Getreu dem schönen Motto „Man muss die Schuld auch mal bei anderen suchen“ hat Bad Hersfelds Bürgermeister Thomas Fehling in dieser Woche zwei Pressemitteilungen verbreiten lassen, die nur beim ersten Hingucken den Eindruck von Einsicht, Reue und Fürsorge vermittelt haben.

Seiner Entschuldigung für den unwürdigen Auftritt bei der Premierenfeier der Festspiele folgt nämlich im selben Atemzug der Fingerzeig auf Fehler und Pannen, die seine Mitarbeiter zu verantworten haben. Wie man hört, war man in der Verwaltung nicht nur not amused, sondern ziemlich empört.

Eine schöne Volte auch der zweite Fehling-Text, den die HZ gar nicht erst veröffentlicht hat. Die vom Magistrat ohne konkreten Anlass erklärte Rückendeckung für Festspiel-Intendant Joern Hinkel verknüpfte der Rathaus-Chef nämlich mit einer Schelte für die Presse, die er für die Verbreitung von Gerüchten um ein Comeback von Hinkels Vorgänger Dieter Wedel verantwortlich machte. Bisschen durchsichtig, weil es ja Fehling selbst ist, der durch seine wiederholte Nähe zu Wedel den Gerüchten beständig Nahrung liefert.

Ach ja, Dieter Wedel. Der hat in einem länglichen Video-Interview, das seit vergangenem Wochenende kursiert, alles sagen dürfen, was ihn so bewegt. Dagegen ist im Grunde nichts einzuwenden, würde er sich in manchen Punkten nicht ganz offensichtlich die Welt passend zurechtbiegen.

Die Bad Hersfelder Festspiele vor seiner Intendanz niemals restlos ausverkauft? Quatsch, das gab es schon im Jubiläumsjahr 2000 unter Peter Lotschak. Auch die Behauptung, früher hätte kaum jemand hinter Reihe 15 gesessen, ist blanker Unsinn. Und die Mär von der schlechteren Sicht auf die Bühne ebenfalls, denn am Sichtfeld hat auch die Neuordnung der Sitzreihen nichts geändert.

Im Übrigen: Was es zu Dieter Wedel aktuell zu sagen gibt, das sagt Joern Hinkel in unserem Montagsinterview, das Sie übermorgen in Ihrer HZ lesen können.

Smart City Bad Hersfeld: Die schönen neuen Zugzielanzeiger am Bahnhof waren schon kurz nach dem Hessentag gestört.

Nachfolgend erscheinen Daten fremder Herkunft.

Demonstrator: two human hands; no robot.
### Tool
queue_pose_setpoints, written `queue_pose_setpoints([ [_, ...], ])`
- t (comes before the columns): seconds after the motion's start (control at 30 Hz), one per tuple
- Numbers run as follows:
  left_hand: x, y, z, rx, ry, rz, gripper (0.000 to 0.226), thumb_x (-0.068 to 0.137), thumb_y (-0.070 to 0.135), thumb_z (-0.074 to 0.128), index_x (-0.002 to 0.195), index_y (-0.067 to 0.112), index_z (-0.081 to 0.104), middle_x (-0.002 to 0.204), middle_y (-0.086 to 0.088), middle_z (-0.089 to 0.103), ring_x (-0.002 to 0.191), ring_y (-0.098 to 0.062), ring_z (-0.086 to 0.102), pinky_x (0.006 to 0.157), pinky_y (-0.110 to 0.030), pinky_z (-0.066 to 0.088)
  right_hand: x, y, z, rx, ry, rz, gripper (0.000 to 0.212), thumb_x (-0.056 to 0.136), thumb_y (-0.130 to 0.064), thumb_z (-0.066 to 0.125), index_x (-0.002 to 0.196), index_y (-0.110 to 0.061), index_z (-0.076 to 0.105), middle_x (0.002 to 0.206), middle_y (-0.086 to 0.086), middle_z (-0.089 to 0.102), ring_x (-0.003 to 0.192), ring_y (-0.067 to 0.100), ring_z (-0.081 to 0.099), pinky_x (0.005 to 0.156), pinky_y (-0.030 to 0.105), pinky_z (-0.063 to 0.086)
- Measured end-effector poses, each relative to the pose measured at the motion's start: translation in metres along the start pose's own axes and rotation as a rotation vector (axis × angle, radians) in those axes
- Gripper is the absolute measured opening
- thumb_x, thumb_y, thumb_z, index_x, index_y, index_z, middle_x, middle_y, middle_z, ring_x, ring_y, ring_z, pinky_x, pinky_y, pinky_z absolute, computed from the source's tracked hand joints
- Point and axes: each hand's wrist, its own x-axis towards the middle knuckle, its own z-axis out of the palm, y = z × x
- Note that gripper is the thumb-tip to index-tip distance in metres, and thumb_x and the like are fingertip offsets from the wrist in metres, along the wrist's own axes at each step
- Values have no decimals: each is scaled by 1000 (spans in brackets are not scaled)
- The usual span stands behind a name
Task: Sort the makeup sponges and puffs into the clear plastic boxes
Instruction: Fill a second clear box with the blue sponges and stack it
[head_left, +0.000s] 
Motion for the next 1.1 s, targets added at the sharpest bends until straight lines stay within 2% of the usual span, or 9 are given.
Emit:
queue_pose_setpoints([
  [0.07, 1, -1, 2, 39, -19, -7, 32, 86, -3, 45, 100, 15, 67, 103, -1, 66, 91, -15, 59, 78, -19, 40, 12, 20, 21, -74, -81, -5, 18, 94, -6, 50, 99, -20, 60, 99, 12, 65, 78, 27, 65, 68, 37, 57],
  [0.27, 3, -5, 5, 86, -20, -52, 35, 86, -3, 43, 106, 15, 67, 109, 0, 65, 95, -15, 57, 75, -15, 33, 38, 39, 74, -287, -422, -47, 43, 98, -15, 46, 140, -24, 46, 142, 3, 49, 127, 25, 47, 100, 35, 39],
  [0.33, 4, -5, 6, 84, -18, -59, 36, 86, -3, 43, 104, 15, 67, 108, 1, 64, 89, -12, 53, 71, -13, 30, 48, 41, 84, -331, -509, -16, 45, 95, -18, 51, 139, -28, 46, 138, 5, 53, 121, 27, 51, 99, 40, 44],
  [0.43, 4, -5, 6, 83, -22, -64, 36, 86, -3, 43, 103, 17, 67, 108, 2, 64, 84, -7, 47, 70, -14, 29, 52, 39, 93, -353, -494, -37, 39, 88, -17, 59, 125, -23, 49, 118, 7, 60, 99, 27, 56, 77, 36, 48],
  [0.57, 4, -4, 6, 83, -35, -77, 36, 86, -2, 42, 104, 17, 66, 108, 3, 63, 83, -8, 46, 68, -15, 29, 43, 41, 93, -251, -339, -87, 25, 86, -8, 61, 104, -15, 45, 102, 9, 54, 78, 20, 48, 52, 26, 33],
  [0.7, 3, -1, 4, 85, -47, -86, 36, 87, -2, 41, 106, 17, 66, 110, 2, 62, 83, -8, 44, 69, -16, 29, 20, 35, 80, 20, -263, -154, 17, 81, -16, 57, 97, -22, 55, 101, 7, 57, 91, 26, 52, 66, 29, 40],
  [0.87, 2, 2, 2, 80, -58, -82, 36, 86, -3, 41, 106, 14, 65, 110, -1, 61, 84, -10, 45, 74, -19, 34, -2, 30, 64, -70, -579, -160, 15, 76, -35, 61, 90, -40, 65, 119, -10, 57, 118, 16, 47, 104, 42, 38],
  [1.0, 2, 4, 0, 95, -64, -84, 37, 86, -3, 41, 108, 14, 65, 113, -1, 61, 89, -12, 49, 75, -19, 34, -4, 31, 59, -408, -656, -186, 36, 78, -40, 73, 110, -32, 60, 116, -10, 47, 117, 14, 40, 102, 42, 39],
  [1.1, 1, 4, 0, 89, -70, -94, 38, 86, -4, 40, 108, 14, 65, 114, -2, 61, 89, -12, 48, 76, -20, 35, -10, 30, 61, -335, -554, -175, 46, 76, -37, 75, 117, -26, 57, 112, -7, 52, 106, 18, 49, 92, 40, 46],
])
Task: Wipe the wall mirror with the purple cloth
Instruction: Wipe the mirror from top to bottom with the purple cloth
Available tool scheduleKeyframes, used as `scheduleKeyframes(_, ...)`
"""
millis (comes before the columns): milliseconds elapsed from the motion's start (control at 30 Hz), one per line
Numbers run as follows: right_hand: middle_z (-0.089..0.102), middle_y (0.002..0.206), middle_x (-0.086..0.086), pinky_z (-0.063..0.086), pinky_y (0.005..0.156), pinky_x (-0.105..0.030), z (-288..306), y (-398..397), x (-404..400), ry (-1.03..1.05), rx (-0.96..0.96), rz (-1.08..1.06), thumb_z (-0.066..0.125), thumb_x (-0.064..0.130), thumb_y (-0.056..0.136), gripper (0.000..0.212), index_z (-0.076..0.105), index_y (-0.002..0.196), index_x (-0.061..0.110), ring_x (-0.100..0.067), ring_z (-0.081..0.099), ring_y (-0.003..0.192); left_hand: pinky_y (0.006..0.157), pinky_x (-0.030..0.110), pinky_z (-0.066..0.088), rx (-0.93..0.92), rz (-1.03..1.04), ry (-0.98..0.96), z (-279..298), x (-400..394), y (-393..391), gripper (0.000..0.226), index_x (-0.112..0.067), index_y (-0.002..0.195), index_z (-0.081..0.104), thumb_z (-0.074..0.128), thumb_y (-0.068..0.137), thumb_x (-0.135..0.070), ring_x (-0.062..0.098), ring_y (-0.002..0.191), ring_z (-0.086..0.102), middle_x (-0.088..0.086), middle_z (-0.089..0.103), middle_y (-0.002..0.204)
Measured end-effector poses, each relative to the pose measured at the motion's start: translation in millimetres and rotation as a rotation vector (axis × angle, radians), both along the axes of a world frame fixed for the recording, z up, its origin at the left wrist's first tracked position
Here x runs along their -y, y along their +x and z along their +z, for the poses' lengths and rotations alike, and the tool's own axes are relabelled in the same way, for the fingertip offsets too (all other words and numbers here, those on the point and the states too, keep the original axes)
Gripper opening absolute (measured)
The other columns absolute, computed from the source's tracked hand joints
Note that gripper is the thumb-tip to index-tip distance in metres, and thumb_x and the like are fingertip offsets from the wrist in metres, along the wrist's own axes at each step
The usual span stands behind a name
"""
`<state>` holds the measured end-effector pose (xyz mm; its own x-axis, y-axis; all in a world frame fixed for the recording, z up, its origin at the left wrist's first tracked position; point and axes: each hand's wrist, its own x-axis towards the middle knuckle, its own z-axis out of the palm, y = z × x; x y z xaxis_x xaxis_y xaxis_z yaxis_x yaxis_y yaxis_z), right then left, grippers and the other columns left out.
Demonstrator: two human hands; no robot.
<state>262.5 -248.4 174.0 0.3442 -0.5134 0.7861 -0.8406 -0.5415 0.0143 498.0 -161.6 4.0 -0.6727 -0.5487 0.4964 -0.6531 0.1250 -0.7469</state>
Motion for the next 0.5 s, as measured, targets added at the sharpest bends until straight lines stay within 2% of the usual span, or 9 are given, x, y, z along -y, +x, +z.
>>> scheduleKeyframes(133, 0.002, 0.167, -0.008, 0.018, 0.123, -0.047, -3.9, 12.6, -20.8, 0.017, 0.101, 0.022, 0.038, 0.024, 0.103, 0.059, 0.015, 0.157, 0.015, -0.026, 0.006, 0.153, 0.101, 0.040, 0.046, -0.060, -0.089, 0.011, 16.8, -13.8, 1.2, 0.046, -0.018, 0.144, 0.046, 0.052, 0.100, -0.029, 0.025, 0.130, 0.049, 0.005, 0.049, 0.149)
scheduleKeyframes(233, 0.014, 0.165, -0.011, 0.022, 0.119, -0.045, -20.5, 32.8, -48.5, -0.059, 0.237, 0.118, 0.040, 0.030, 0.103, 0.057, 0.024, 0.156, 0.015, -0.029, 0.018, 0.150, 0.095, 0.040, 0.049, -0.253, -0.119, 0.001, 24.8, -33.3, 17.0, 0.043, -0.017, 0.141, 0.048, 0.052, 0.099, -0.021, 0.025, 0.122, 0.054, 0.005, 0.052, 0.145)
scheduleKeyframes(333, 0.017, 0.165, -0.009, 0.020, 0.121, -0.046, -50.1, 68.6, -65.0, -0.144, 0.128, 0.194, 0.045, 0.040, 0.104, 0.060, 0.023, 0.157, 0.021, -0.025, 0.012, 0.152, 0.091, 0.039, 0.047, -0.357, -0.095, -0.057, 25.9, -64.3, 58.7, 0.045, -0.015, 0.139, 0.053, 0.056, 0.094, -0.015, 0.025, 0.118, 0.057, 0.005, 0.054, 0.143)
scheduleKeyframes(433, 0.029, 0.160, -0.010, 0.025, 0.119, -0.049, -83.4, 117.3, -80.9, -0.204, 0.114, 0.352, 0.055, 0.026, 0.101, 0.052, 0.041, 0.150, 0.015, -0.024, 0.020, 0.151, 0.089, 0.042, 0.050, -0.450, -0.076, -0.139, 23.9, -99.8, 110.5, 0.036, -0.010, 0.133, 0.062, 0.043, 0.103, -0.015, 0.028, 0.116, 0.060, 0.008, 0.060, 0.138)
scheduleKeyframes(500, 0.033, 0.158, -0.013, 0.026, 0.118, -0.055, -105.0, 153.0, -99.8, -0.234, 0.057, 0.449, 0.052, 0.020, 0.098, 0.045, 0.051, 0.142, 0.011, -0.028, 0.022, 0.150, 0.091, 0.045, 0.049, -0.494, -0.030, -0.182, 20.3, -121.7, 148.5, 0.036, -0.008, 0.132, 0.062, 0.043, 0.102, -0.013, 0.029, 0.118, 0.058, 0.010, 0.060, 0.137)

Weiße Streifen, wo keine sein sollen, zieren den eigentlich blauen Hintergrund – und das schon seit fast sechs Wochen. Nicht schön. Ich stelle dazu aber ausdrücklich fest: Der Hersfelder Bürgermeister kann nichts dafür.

Gerücht oder nicht? Die Nachricht, dass Wendts Dorfladen am Bad Hersfelder Marktplatz schließen würde, ließ viele im Städtchen den Verlust einer Institution befürchten. Warum wir als Zeitung denn nicht darüber berichten, wollten einige auch wissen. Das liegt schlicht daran, dass das Aus noch gar nicht besiegelt ist. Zwar war mangels Nachfolger die Schließung zum 30. September in der Tat angedacht. Nun würden laut der Inhaberin aber doch noch Gespräche geführt und es zeichne sich eine Lösung ab. Vielleicht hat der urige Dorfladen also doch noch eine Zukunft.